Suntikan yang dilakukan pemerintah pusat pada tahun lalu adalah berupa pembayaran iuran Penerima Bantuan Iuran (PBI) pusat serta peserta penerima upah (PPU) khususnya Pemerintah.
Dalam hal ini adalah Pegawai Negeri Sipil (PNS), prajurit TNI, serta anggota Kepolisian. Pemerintah pusat juga membantu pemerintah daerah untuk menanggung pembayaran iuran PBI daerah untuk periode Agustus sampai Desember 2019.
Pada tahun ini, Kementerian Keuangan juga sudah membayar PBI dengan tarif baru. Merujuk pada Undang-Undang APBN 2020, pemerintah sudah menganggarkan Rp 48 triliun untuk pembayaran premi PBI yang berjumlah 96,8 juta jiwa.
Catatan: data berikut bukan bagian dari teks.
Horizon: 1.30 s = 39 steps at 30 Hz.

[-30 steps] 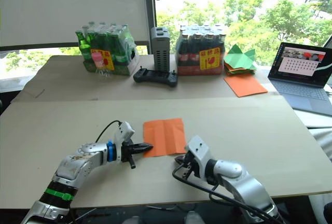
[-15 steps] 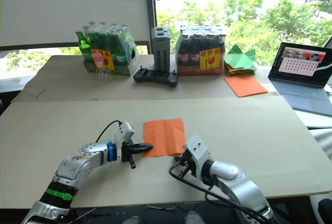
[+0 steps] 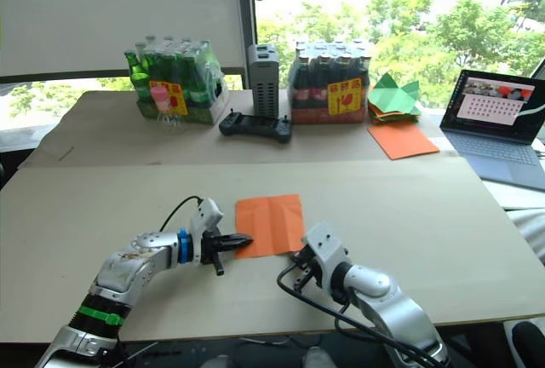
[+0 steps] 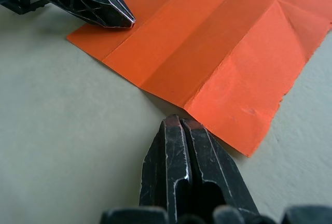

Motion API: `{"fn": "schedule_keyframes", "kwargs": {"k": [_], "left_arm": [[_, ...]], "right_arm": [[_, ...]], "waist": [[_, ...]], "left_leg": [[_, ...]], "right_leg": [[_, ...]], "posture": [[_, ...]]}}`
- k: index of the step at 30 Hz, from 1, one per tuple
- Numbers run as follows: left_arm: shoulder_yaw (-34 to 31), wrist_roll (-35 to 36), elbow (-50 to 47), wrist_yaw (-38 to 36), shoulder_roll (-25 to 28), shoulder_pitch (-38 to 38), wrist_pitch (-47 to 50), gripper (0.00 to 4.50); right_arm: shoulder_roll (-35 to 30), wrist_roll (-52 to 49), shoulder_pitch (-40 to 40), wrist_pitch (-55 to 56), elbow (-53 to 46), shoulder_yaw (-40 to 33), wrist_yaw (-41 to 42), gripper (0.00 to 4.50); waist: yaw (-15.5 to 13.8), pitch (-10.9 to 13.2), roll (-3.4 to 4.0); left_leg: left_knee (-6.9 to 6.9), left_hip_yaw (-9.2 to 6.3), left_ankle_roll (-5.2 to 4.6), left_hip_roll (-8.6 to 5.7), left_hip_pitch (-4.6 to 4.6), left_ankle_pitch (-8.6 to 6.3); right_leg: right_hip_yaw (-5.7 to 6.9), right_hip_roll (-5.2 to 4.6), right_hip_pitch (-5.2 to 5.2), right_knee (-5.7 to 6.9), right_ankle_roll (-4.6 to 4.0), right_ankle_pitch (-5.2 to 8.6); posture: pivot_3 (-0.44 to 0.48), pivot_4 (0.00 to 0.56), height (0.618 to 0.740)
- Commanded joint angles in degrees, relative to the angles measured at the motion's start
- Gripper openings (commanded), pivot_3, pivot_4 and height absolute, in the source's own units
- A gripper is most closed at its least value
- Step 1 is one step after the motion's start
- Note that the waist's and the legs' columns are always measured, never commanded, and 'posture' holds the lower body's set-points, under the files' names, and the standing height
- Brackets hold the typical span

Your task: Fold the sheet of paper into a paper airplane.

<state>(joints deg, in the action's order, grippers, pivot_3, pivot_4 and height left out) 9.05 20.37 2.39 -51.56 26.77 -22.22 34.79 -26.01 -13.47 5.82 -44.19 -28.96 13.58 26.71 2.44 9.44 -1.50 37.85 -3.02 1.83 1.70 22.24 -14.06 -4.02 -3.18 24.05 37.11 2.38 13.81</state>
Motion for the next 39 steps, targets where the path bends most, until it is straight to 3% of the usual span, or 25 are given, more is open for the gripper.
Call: {"fn": "schedule_keyframes", "kwargs": {"k": [1, 11, 27, 39], "left_arm": [[0.8, -1.0, 1.1, -0.5, -0.2, -0.5, -0.9, 0.00], [1.3, -1.6, 2.2, -1.4, -0.5, -1.3, -1.5, 0.00], [1.7, -2.1, 2.9, -2.0, -0.7, -1.7, -2.1, 0.00], [1.7, -2.2, 2.7, -1.8, -0.7, -1.5, -2.2, 0.00]], "right_arm": [[0.2, 0.9, -0.3, 0.2, -2.4, -0.5, -1.3, 0.02], [2.1, 1.2, -1.1, 0.3, -2.8, -1.3, -3.9, 0.02], [11.2, -1.0, -1.4, 1.4, -4.6, -2.9, -7.6, 0.02], [13.4, -0.1, 1.8, 2.8, -1.3, -0.2, -7.4, 0.02]], "waist": [[0.0, 0.0, 0.00], [0.0, 0.0, 0.00], [0.0, 0.0, 0.01], [0.1, 0.0, 0.01]], "left_leg": [[0.00, 0.00, 0.00, 0.00, 0.00, 0.00], [0.00, 0.00, 0.00, 0.00, 0.00, 0.00], [0.00, 0.00, 0.00, 0.01, 0.00, 0.00], [0.00, -0.01, 0.00, 0.01, -0.01, 0.00]], "right_leg": [[0.00, 0.00, 0.00, 0.00, 0.00, 0.00], [0.00, 0.00, 0.00, 0.00, 0.00, 0.00], [0.00, 0.00, 0.01, 0.01, 0.00, 0.00], [0.00, 0.01, 0.01, 0.01, 0.00, 0.00]], "posture": [[0.000, 0.150, 0.740], [0.000, 0.150, 0.740], [0.000, 0.150, 0.740], [0.000, 0.150, 0.740]]}}
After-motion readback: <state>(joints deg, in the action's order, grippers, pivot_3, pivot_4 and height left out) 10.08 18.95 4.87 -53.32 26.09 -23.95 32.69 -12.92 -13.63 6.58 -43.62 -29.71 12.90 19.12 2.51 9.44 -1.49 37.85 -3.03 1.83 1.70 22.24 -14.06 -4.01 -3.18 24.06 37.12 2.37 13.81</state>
Salah satu implikasi dari keputusan MA adalah penarikan bantuan tersebut. Suahasil menuturkan, konsekuensi ini juga akan didalami oleh pemerintah pusat. "Tentu kita kan harus bicara dengan kementerian lain," ujarnya.
Diketahui, MA mengabulkan permohonan uji materi terhadap Peraturan Presiden (Perpres) Nomor 75 Tahun 2019 tentang Jaminan Kesehatan. Artinya, iuran BPJS Kesehatan yang seharusnya naik hingga 100 persen pun dibatalkan.
Sebelumnya, Menteri Keuangan Sri Mulyani sempat menyampaikan ancaman menarik kembali suntikan dana sebesar Rp 13,5 triliun yang sudah dikeluarkan tahun lalu kepada BPJS Kesehatan. Ancaman ini disampaikan di tengah permintaan DPR agar pemerintah membatalkan kenaikan iuran peserta mandiri yang tercantum dalam Perpres 75/2019.
Sri menjelaskan, pihaknya tidak mempermasalahkan apabila DPR bersikukuh untuk membatalkan Perpres 75/2019 yang berlaku sejak 1 Januari 2020. Tapi, jika memang sudah resmi dicabut, pemerintah pusat dapat menarik bantuan Rp 13,5 triliun.
"Saya tarik kembali, sehingga BPJS Kesehatan ‘bolong’ Rp 32 triliun," ujarnya dalam rapat gabungan lintas komisi bersama dengan pemerintah di Ruang Pansus B DPR, Jakarta, Selasa (18/2).